LA CONFÉRENCE de consensus organisée avec la participation de l’HAS sur les indications de la transplantation hépatique en 2005 la limitait aux moins de 70 ans. Les progrès ont cependant amené à se poser la question de savoir si le seul fait de l’âge constituait une contre-indication chez un patient de plus de 70 ans qui serait par ailleurs en bon état général. Vu l’insuffisance de l’offre en greffons, on ne pouvait risquer une perte de chances chez des patients plus jeunes si la transplantation hépatique n’améliorait pas la survie du receveur âgé. Les données concernant tous les patients transplantés en Europe ont donc été reprises pour évaluer les résultats à long terme chez les plus de 70 ans.

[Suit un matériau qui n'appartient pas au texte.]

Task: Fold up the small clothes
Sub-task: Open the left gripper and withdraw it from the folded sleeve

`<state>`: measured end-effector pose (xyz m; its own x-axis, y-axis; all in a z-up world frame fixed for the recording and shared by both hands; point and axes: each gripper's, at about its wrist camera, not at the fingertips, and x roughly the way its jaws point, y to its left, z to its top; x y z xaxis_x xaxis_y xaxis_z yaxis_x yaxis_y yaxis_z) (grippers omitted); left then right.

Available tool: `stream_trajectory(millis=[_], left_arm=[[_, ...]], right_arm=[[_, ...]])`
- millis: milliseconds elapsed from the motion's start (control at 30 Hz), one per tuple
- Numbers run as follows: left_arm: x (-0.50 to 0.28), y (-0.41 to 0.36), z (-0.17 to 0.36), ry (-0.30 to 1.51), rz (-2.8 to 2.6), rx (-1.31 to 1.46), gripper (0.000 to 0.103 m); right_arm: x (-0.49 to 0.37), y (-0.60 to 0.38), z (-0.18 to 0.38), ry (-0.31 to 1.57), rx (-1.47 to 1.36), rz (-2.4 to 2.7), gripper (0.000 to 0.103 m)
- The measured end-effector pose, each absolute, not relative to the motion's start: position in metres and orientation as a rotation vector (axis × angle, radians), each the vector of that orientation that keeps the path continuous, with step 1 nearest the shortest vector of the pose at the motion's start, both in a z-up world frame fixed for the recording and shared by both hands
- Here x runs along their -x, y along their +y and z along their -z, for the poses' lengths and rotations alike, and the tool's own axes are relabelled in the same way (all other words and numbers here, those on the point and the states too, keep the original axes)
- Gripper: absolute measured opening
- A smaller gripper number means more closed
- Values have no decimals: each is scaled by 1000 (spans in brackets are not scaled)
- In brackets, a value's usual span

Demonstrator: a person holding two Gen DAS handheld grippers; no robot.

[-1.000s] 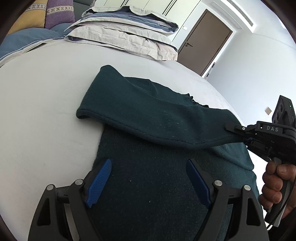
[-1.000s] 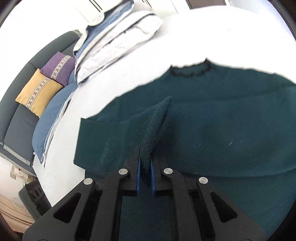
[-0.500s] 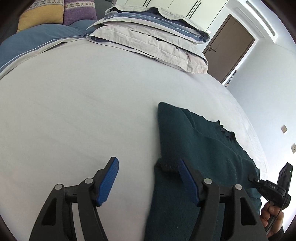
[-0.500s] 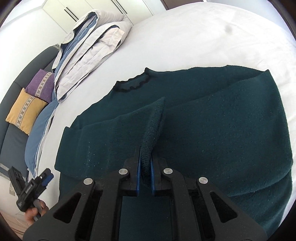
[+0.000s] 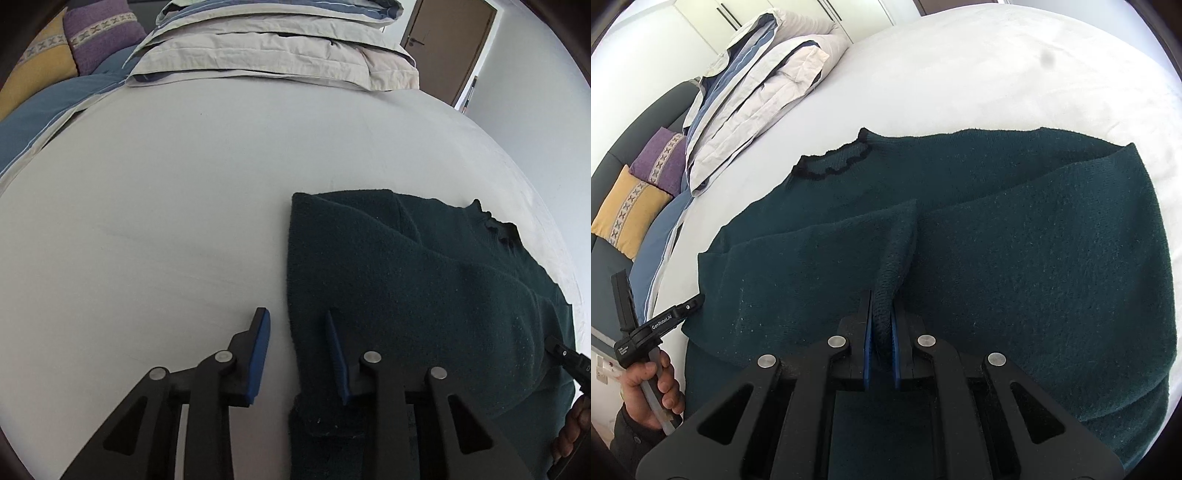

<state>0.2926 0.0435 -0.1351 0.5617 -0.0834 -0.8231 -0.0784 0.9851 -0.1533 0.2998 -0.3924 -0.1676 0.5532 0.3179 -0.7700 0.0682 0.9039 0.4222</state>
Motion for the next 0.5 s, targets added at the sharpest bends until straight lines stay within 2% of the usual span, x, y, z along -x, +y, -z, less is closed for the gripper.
stream_trajectory(millis=[100,367,500], left_arm=[[-289,42,136,960,7,136,28],[-283,51,125,947,1,181,27],[-281,38,128,946,-9,106,28]], right_arm=[[-301,-399,175,974,-481,-159,7],[-296,-393,166,955,-474,-133,7],[-304,-394,170,963,-474,-118,7]])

L’ELTR (European Liver Transplant Registry) (1), géré à l’hôpital Paul-Brousse de Villejuif, porte sur environ 90 000 transplantations hépatiques (soit 80 000 patients) réalisées de 1968 à 2009 dans 150 centres de 25 pays européens. Le pourcentage des transplantés de plus de 70 ans progresse régulièrement, mais reste infime : aucun avant les années 1990, 0,1 % entre 1990 et 1994, 0,3% de 1995 à 1999, 0,5% de 2000 à 2004, 0,8% entre 2005 et 2009. L’analyse s’est concentrée sur les transplantations les plus récentes, effectuées de 1995 à juin 2009, et a donc comparé les 310 patients de plus de 70 ans aux 56 488 transplantés de moins de 70 ans.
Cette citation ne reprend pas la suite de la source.